Non basta più urlare per farsi ascoltare. Non basta nemmeno più essere «un marchio» per avere attenzione. Come fare, allora? Una prima soluzione l'ha proposta mercoledì Evan Spiegel, amministratore delegato di Snapchat. Ha 27 anni, un cervello fuori dal comune e una visione del «mondo digitale» molto interessante. Non a caso Zuckerberg ha spesso copiato di sana pianta ciò che Spiegel ha inventato su Snapchat, per migliorare Instagram e Facebook.

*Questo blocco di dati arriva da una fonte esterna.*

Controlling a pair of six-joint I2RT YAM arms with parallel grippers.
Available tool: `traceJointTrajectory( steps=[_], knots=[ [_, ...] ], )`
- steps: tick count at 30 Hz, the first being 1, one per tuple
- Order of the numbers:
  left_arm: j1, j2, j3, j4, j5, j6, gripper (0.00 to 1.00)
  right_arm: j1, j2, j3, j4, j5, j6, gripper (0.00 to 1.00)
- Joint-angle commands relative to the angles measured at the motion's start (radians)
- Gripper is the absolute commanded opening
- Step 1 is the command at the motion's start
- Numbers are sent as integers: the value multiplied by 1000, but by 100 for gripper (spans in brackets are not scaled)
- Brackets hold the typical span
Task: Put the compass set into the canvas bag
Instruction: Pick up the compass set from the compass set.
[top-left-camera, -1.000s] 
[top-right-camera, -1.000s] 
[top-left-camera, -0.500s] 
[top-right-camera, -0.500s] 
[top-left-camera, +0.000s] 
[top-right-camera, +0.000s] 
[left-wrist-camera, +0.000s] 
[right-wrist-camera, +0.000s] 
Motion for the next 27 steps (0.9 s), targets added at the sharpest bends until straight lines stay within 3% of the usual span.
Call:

La nuova idea di Evan Spiegel, come tutte le buone idee è semplice, anche se per farla funzionare bene serve un sistema complicato. Eccola: separare, per ora solo sul social Snapchat, in maniera netta (anche in modo grafico) i contenuti proposti dai mass media da quelli prodotti dagli amici. Le notizie dalle chiacchiere. E offrirci il meglio di entrambe. Scrive Axel: «Gli ovvi benefici che hanno guidato la crescita dei social media – più amici! più "Mi piace"! più contenuti gratuiti! – sono anche le cose che li indeboliranno a lungo termine». E ancora: «Dobbiamo seguire gli interessi reali delle persone, non quelli dei loro amici o della massa. Ciò fornirà anche un modo migliore per gli editori di distribuire e monetizzare le loro storie. Così facendo aiuteremo le persone a difendersi dalle notizie false e dalle distrazioni indegne».
È un primo passo, ma molto concreto. Come separare il grano dal loglio. Come un diserbante per la zizzania digitale. Dopo avere ammassato in modo confuso cose digitali, è venuto il momento di separare. Di togliere. Di fare meno per fare meglio. Scegliendo tutti di più e con più coscienza.